Does implant surface hydrophilicity influence the maintenance of surface integrity after insertion into low-density artificial bone?

Objective. To evaluate the influence of hydrophilicity on the surface integrity of implants after insertion in low-density artificial bone and to determine the distribution of titanium (Ti) particles along the bone bed. Methods. Forty-eight dental implants with different designs (Titamax Ex, Facility, Alvim, and Drive) and surface treatments (Neoporos (R) and AquaTM) were inserted into artificial bone blocks with density compatible with bone type III-IV. Hydrophobic Neoporos (R) surfaces were obtained by sandblasting and acid etching while hydrophilic AquaTM surfaces were obtained by sandblasting, acid etching, and storage in an isotonic 0.9% NaCl solution. The surface integrity was evaluated by Scanning Electron Microscope (SEM) and the surface roughness parameters (Sa, Sp, Ssk, Sdr, Spk, Sk, and Svk) and surface area were measured with Laser Scanning Confocal Microscopy before and after installation. Bone beds were inspected with Digital Microscopy and micro X-Ray Fluorescence (mu-XRF) to analyze the metallic element distribution along the bone bed. Results.
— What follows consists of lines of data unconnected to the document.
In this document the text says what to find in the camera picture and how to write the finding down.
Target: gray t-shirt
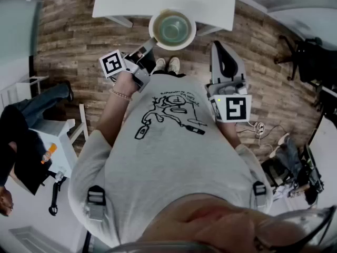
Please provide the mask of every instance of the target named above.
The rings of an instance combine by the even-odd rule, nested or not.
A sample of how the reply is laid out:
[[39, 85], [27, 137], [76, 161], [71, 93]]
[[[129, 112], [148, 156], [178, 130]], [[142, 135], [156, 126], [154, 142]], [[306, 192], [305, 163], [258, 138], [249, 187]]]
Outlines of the gray t-shirt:
[[[111, 247], [136, 241], [167, 205], [194, 193], [257, 209], [256, 180], [267, 187], [269, 210], [272, 191], [257, 158], [242, 144], [231, 147], [195, 78], [153, 75], [132, 103], [114, 146], [95, 130], [72, 172], [70, 205], [93, 235]], [[106, 195], [103, 222], [87, 213], [97, 181]]]

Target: eyeglass frame
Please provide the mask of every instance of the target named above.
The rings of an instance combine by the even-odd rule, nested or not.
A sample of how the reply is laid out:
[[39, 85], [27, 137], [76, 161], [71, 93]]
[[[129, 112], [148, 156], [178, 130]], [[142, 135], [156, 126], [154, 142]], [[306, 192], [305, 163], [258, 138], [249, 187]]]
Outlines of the eyeglass frame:
[[[318, 245], [322, 242], [322, 240], [324, 239], [333, 215], [335, 214], [337, 209], [337, 206], [332, 206], [330, 208], [324, 208], [324, 209], [313, 209], [313, 210], [298, 210], [298, 211], [291, 211], [291, 212], [286, 212], [283, 214], [280, 214], [276, 217], [274, 217], [274, 219], [282, 219], [282, 218], [289, 218], [291, 215], [303, 215], [303, 214], [318, 214], [319, 212], [329, 212], [329, 215], [323, 220], [323, 222], [321, 224], [319, 224], [315, 230], [313, 230], [310, 234], [308, 234], [307, 236], [305, 236], [303, 239], [301, 239], [300, 241], [288, 245], [288, 246], [268, 246], [266, 245], [266, 242], [261, 241], [257, 236], [255, 236], [255, 242], [257, 242], [258, 244], [255, 244], [255, 247], [257, 248], [257, 250], [261, 251], [261, 250], [268, 250], [270, 252], [295, 252], [296, 251], [300, 251], [310, 240], [312, 240], [322, 229], [323, 227], [326, 225], [326, 229], [318, 243]], [[258, 226], [267, 224], [268, 221], [270, 219], [266, 219], [264, 221], [262, 221]], [[158, 248], [158, 247], [162, 247], [165, 249], [169, 249], [169, 248], [176, 248], [176, 249], [183, 249], [184, 247], [186, 247], [186, 249], [188, 250], [193, 250], [195, 249], [196, 251], [203, 251], [205, 252], [206, 250], [211, 250], [212, 252], [218, 252], [219, 250], [211, 245], [207, 245], [207, 244], [203, 244], [200, 242], [191, 242], [191, 241], [162, 241], [162, 242], [130, 242], [130, 243], [126, 243], [123, 245], [119, 245], [117, 247], [114, 247], [112, 249], [109, 249], [108, 251], [106, 251], [106, 253], [117, 253], [117, 252], [126, 252], [126, 251], [130, 251], [130, 250], [137, 250], [137, 249], [150, 249], [150, 248]]]

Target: person
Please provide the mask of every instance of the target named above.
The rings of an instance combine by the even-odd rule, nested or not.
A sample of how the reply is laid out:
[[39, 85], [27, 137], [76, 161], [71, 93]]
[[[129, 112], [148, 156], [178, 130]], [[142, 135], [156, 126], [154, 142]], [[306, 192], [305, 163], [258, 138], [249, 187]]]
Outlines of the person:
[[44, 179], [43, 173], [50, 164], [41, 165], [42, 155], [46, 152], [37, 133], [29, 130], [43, 112], [62, 99], [69, 102], [74, 98], [69, 81], [52, 87], [42, 94], [30, 99], [8, 105], [0, 117], [0, 213], [9, 216], [13, 210], [11, 193], [6, 189], [8, 176], [24, 184], [28, 190], [35, 192]]
[[[235, 124], [215, 122], [204, 89], [179, 69], [177, 57], [167, 70], [158, 59], [137, 94], [131, 73], [119, 74], [72, 171], [71, 208], [92, 235], [117, 246], [110, 252], [209, 251], [205, 245], [256, 252], [256, 227], [270, 218], [270, 185]], [[260, 204], [257, 181], [265, 189]], [[103, 210], [88, 202], [91, 191], [104, 193]], [[287, 245], [302, 234], [282, 229]]]

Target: table leg
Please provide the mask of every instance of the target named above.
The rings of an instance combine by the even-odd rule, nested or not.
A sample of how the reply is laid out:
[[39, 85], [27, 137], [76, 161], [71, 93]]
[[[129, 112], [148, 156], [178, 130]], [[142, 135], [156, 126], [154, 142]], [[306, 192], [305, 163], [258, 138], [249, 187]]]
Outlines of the table leg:
[[214, 32], [217, 32], [217, 31], [220, 31], [222, 30], [222, 28], [220, 27], [215, 27], [215, 26], [212, 26], [212, 25], [207, 25], [205, 26], [204, 28], [198, 30], [196, 32], [196, 35], [197, 36], [204, 36], [204, 35], [208, 35], [208, 34], [211, 34], [211, 33], [214, 33]]
[[106, 18], [129, 28], [133, 26], [133, 23], [123, 16], [106, 16]]

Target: white cable
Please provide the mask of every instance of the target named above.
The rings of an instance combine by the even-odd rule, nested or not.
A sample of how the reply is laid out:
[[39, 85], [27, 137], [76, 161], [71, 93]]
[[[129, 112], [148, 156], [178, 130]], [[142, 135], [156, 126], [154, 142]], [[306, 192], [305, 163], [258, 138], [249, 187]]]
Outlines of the white cable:
[[251, 127], [254, 127], [254, 132], [255, 132], [255, 136], [259, 136], [259, 147], [263, 147], [263, 146], [270, 146], [270, 148], [272, 149], [272, 151], [274, 151], [273, 147], [270, 144], [263, 144], [260, 145], [260, 139], [261, 136], [264, 133], [265, 130], [265, 124], [264, 123], [255, 123], [254, 125], [252, 125], [250, 122], [247, 122]]

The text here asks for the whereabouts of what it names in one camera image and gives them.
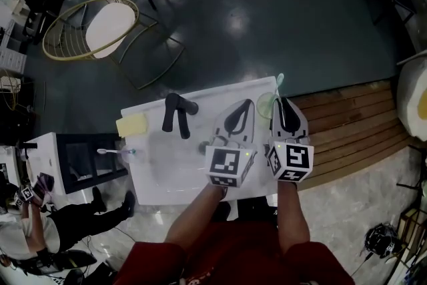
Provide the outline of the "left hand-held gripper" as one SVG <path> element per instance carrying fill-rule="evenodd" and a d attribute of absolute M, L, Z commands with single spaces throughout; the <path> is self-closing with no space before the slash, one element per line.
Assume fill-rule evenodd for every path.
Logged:
<path fill-rule="evenodd" d="M 205 141 L 205 175 L 211 185 L 241 187 L 253 166 L 257 145 L 254 139 L 255 105 L 251 99 L 237 101 L 216 118 L 213 134 L 238 138 L 242 142 L 219 139 Z"/>

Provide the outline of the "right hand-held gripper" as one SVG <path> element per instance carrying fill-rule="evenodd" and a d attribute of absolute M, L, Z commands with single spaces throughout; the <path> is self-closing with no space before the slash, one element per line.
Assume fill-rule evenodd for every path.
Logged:
<path fill-rule="evenodd" d="M 286 131 L 292 137 L 285 138 Z M 303 181 L 313 170 L 314 147 L 310 145 L 308 121 L 288 98 L 277 97 L 272 105 L 272 136 L 268 140 L 266 158 L 277 181 Z"/>

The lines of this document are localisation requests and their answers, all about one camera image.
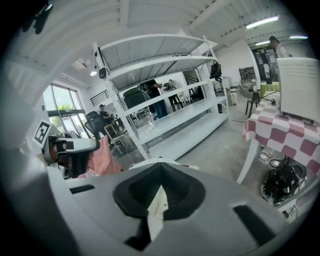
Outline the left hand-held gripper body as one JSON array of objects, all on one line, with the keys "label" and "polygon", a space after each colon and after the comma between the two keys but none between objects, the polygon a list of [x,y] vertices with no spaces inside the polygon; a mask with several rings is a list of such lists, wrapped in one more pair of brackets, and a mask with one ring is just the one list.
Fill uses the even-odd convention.
[{"label": "left hand-held gripper body", "polygon": [[40,159],[47,166],[58,168],[62,177],[68,179],[69,170],[58,162],[58,153],[57,150],[54,150],[54,148],[57,148],[55,145],[58,139],[64,139],[63,134],[50,122],[41,120],[32,139],[36,145],[40,146]]}]

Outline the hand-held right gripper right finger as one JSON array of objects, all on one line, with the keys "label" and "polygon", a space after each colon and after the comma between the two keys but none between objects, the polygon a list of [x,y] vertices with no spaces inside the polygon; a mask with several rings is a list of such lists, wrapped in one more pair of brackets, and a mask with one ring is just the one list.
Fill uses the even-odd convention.
[{"label": "hand-held right gripper right finger", "polygon": [[199,180],[206,195],[188,218],[165,221],[151,243],[153,256],[241,256],[260,247],[236,209],[249,209],[246,221],[258,217],[264,227],[251,224],[267,241],[282,233],[288,223],[283,215],[241,185],[201,170],[179,165],[180,171]]}]

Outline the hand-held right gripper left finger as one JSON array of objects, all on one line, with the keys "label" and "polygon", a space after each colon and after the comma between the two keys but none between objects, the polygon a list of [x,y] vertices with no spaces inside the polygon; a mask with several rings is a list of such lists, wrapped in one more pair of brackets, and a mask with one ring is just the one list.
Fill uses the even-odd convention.
[{"label": "hand-held right gripper left finger", "polygon": [[47,168],[50,189],[82,256],[161,256],[163,239],[151,240],[148,210],[129,187],[162,163],[149,163],[116,174],[64,180]]}]

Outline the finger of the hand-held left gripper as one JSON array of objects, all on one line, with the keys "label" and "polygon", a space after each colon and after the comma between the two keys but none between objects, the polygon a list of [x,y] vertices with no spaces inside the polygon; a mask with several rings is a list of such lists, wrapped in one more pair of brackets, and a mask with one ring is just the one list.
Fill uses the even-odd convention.
[{"label": "finger of the hand-held left gripper", "polygon": [[65,138],[50,135],[47,138],[47,163],[63,167],[64,178],[77,178],[87,172],[91,153],[100,148],[92,138]]}]
AcquaTM implants had higher initial Sa and a pronounced reduction of Sa and Sp during insertion, compared to NeoPoros (R) implants. After insertion, Sa and Sp of AcquaTM and NeoPoros (R) implants equalized, differing only between designs of AcquaTM implants. Surface damage was observed after insertion, mainly in the apical region. Facility implants that are made of TiG5 released fewer debris particles, while the highest Ti intensity was detected in the cervical region of the Titamax Ex AcquaTM and Drive AcquaTM implants. Significance. Physicochemical modifications to achieve surface hydrophilicity created a rougher surface that was more susceptible to surface alterations, resulting in more Ti particle release into the bone bed during surgical insertion. The higher Ti intensities detected in the cervical region of bone beds may be related to peri-implantitis and marginal bone resorption. (C) 2020 The Academy of Dental Materials. Published by Elsevier Inc. All rights reserved.

Automated summary

The study evaluated the influence of hydrophilicity on the surface integrity of implants after insertion in low-density artificial bone. It was found that implants with hydrophilic surface treatment resulted in more titanium particle release into the bone bed. Surface damage was observed after insertion, mainly in the apical region of the implants.